__Exercise__: Whatever the lines below say, output them exactly.

☆ ☆ ☆

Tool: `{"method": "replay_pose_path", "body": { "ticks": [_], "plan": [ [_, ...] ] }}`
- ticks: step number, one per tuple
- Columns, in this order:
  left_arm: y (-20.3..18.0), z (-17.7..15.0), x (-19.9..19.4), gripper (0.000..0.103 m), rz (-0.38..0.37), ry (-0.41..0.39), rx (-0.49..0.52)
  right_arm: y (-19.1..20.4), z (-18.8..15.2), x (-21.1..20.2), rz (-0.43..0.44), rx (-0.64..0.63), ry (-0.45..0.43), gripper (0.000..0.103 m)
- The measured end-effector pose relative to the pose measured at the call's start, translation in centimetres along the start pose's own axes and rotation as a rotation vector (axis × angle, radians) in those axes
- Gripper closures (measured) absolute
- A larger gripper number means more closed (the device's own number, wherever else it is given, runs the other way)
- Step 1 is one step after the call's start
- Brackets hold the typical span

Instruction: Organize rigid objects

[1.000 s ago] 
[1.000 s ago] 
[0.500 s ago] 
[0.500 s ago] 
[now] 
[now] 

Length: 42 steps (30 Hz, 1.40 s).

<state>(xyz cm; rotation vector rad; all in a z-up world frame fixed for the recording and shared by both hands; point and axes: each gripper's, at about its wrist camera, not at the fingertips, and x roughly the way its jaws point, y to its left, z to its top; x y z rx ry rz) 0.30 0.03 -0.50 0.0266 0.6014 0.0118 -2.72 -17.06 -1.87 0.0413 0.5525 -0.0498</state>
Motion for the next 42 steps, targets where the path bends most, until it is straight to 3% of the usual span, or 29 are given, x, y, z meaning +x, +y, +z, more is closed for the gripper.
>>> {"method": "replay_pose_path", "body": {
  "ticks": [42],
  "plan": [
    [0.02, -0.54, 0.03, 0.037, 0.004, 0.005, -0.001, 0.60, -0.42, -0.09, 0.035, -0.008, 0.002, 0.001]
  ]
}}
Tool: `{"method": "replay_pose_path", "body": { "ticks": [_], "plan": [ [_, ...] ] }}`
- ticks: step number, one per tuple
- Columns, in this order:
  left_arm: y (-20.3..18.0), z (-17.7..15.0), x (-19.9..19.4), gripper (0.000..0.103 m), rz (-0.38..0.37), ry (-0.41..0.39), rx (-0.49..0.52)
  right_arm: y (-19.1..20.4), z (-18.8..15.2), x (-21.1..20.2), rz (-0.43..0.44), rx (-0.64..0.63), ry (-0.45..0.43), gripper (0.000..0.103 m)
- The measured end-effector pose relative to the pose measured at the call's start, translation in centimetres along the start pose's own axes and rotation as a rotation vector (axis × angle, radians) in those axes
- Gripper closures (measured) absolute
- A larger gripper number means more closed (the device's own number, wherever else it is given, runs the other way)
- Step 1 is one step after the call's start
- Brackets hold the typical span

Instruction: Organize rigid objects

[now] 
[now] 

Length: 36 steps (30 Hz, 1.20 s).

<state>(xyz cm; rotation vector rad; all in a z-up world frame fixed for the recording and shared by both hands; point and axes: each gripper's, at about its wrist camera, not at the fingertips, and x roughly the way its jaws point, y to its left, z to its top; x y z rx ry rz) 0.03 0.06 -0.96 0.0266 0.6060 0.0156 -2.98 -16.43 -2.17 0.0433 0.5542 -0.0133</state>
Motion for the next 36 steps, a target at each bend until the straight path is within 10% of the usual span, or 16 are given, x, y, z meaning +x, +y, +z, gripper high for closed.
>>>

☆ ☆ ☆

__Task response__:
Tool: `{"method": "replay_pose_path", "body": { "ticks": [_], "plan": [ [_, ...] ] }}`
- ticks: step number, one per tuple
- Columns, in this order:
  left_arm: y (-20.3..18.0), z (-17.7..15.0), x (-19.9..19.4), gripper (0.000..0.103 m), rz (-0.38..0.37), ry (-0.41..0.39), rx (-0.49..0.52)
  right_arm: y (-19.1..20.4), z (-18.8..15.2), x (-21.1..20.2), rz (-0.43..0.44), rx (-0.64..0.63), ry (-0.45..0.43), gripper (0.000..0.103 m)
- The measured end-effector pose relative to the pose measured at the call's start, translation in centimetres along the start pose's own axes and rotation as a rotation vector (axis × angle, radians) in those axes
- Gripper closures (measured) absolute
- A larger gripper number means more closed (the device's own number, wherever else it is given, runs the other way)
- Step 1 is one step after the call's start
- Brackets hold the typical span

Instruction: Organize rigid objects

[1.000 s ago] 
[1.000 s ago] 
[0.500 s ago] 
[0.500 s ago] 
[now] 
[now] 

Length: 42 steps (30 Hz, 1.40 s).

<state>(xyz cm; rotation vector rad; all in a z-up world frame fixed for the recording and shared by both hands; point and axes: each gripper's, at about its wrist camera, not at the fingertips, and x roughly the way its jaws point, y to its left, z to its top; x y z rx ry rz) 0.30 0.03 -0.50 0.0266 0.6014 0.0118 -2.72 -17.06 -1.87 0.0413 0.5525 -0.0498</state>
Motion for the next 42 steps, targets where the path bends most, until it is straight to 3% of the usual span, or 29 are given, x, y, z meaning +x, +y, +z, more is closed for the gripper.
>>> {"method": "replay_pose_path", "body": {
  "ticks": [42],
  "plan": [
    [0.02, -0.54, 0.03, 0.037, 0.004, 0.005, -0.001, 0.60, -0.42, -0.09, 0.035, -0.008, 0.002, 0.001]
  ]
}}
Tool: `{"method": "replay_pose_path", "body": { "ticks": [_], "plan": [ [_, ...] ] }}`
- ticks: step number, one per tuple
- Columns, in this order:
  left_arm: y (-20.3..18.0), z (-17.7..15.0), x (-19.9..19.4), gripper (0.000..0.103 m), rz (-0.38..0.37), ry (-0.41..0.39), rx (-0.49..0.52)
  right_arm: y (-19.1..20.4), z (-18.8..15.2), x (-21.1..20.2), rz (-0.43..0.44), rx (-0.64..0.63), ry (-0.45..0.43), gripper (0.000..0.103 m)
- The measured end-effector pose relative to the pose measured at the call's start, translation in centimetres along the start pose's own axes and rotation as a rotation vector (axis × angle, radians) in those axes
- Gripper closures (measured) absolute
- A larger gripper number means more closed (the device's own number, wherever else it is given, runs the other way)
- Step 1 is one step after the call's start
- Brackets hold the typical span

Instruction: Organize rigid objects

[now] 
[now] 

Length: 36 steps (30 Hz, 1.20 s).

<state>(xyz cm; rotation vector rad; all in a z-up world frame fixed for the recording and shared by both hands; point and axes: each gripper's, at about its wrist camera, not at the fingertips, and x roughly the way its jaws point, y to its left, z to its top; x y z rx ry rz) 0.03 0.06 -0.96 0.0266 0.6060 0.0156 -2.98 -16.43 -2.17 0.0433 0.5542 -0.0133</state>
Motion for the next 36 steps, a target at each bend until the straight path is within 10% of the usual span, or 16 are given, x, y, z meaning +x, +y, +z, gripper high for closed.
>>>

No part of the exercise remains unanswered.